Joseph Chilcot, Christina J Pearce, Natalie Hall, Amanda D. Busby, Janine Hawkins, Balvinder Vraitch, Mandy Rathjen, Alexander Hamilton, Amanda Bevin, Lucy Mackintosh, Joanna L. Hudson, David Wellsted, Julia Jones, Shivani Sharma, Sam Norton, Paula Ormandy, Nick Palmer, Ken Farrington

Research output: Contribution to journalArticlepeer-review


BACKGROUND: Depression is common in people with chronic kidney disease, yet little is known about how depression is identified and managed as part of routine kidney care.

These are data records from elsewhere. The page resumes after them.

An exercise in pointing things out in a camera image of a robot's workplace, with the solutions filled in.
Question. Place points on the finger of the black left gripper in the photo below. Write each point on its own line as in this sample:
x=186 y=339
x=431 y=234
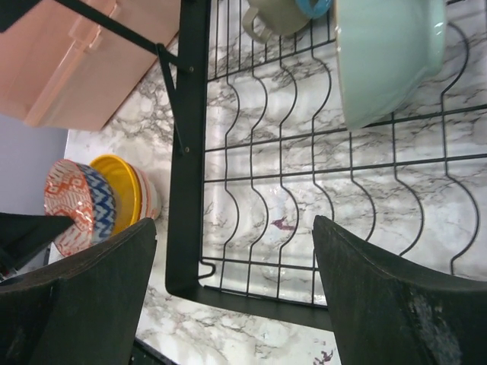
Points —
x=23 y=236

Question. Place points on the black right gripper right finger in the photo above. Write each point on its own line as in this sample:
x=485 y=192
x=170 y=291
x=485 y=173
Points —
x=385 y=309

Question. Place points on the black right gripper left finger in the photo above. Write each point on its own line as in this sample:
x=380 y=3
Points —
x=82 y=309

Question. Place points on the orange patterned bowl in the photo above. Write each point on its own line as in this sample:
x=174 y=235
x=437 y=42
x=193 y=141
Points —
x=67 y=193

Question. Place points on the yellow bowl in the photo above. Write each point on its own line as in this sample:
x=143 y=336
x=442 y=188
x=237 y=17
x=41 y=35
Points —
x=135 y=194

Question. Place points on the mint green bowl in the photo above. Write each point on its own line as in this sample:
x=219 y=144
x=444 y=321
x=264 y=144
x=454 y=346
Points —
x=385 y=50

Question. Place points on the grey ceramic mug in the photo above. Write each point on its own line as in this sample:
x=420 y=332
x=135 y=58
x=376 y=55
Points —
x=264 y=18

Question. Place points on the blue floral mug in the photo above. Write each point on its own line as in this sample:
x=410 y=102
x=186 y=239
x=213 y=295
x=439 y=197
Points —
x=314 y=9

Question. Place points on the blue patterned bowl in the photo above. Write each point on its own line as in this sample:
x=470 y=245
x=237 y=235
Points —
x=104 y=204

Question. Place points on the pink plastic storage box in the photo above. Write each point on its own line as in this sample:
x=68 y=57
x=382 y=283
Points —
x=59 y=69

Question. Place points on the black wire dish rack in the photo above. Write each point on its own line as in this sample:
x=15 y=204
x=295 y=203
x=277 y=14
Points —
x=276 y=153

OBJECTIVES: The primary objective was to survey all UK adult kidney centres to understand how depression is identified and managed. A secondary objective was to broadly describe the variability in psychosocial care.

DESIGN: Online survey.

METHODS: The survey comprised of three sections: (1) general kidney care, (2) psychological provision and (3) social work provision.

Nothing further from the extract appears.